Если б сердце Пьера не было столь пылким, то наипервейший вопрос в отношении Изабелл, который пришел бы ему на ум, был: «Что я должен сделать?» Но вопросы такого рода никогда не занимали Пьера, ибо безграничное добросердечие его натуры не давало ни единой тени двусмысленности заслонить от него ту ясную цель, к которой он ныне стремился. Но если цель свою он видел предельно ясно, не так обстояло дело с поиском пути к ней. «Как я должен сделать это?» – было загадкой, что поначалу, казалось, не имела ни малейшего разрешения. Однако, сам того не ведая, Пьер был из тех, кто не вдается в скрупулезные и своекорыстные разборы незначительных «за» и «против», а вместо этого, слепо и без раздумий повинуясь самому ходу событий, предопределенному свыше, обретает наконец наилучшее средство уладить все трудности и великолепнейшую привилегию раздавать распоряжения. И так как на вопрос: «Что я должен сделать?» – уже готов был ответ, подсказанный самою сложностью сложившейся ситуации, то посему он пока что, скажем так, оставил за бортом своего сознания все мучительные размышления о том, «Как следует сделать это?», пребывая в уверенности, что грядущее объяснение с Изабелл непременно подтолкнет его к дальнейшему. А между тем его интуиция, что руководила им все это время, вовсе не молчала и, не таясь, перечисляла ему многочисленные рифы горчайших истин, кои Пьер различал впереди, в бескрайнем море несчастий, куда забросило его утлый челн.
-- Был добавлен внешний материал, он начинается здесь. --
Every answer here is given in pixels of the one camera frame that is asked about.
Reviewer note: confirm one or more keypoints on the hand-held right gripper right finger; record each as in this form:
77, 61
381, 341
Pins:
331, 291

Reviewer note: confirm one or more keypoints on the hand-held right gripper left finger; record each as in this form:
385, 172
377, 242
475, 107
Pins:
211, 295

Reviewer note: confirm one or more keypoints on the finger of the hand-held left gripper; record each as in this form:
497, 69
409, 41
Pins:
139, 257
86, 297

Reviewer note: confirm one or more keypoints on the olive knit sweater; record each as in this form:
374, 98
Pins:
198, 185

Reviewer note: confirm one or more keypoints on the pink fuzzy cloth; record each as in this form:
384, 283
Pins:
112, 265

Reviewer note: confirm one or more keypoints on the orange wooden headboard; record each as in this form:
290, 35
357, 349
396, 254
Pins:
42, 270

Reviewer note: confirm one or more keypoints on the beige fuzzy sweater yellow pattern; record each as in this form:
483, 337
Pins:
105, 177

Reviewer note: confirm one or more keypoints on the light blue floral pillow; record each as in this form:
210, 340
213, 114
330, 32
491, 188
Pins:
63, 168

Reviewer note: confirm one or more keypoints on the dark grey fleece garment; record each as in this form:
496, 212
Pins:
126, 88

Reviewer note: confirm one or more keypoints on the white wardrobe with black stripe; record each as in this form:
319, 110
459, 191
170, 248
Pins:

Если все произошло по воле высших сил и те, полагая это самым мудрым исходом, готовили ему бесценную награду за тяжкие страдания, коими они ныне очищали его душу от веселых заблуждений и наполняли ее взамен печальной правдою, то сколь же мало преуспела сия святая инквизиция, орудуя с помощью завуалированно индуктивных рассуждений, коим отправною точкой послужило постигшее его небывалое несчастие, будто сверхъестественная сила проникла вовнутрь, взяла да озарила самые потайные закоулки души человеческой, неся некий, доселе неведомый и непонятный светоч, что, словно электрический свет, вспыхнул вдруг в сладостной темноте, разослав во все стороны снопы ярчайших лучей, которые в единый миг разогнали атмосферу ленивой дремы и обратили окружающее в царство слепящего света, так что предметы, очертания коих прежде неясно проступали во тьме, казались призрачными и романтичными, ныне предстают в своем подлинном обличье, так что во вспышке разоблачений этого удивительного огня, рожденного горем, мы видим вещи такими, какие они есть; и хотя когда электрический свет гаснет, все вокруг вновь скрадывает тьма, а предметы вновь обретают свои обманчивые формы, однако нет у них больше власти нас морочить, так как теперь даже если мы видим пред собою их ложные черты, то по-прежнему помним о том, каков их истинный, настоящий облик, несмотря на то что сейчас он снова скрыт от нашего взора.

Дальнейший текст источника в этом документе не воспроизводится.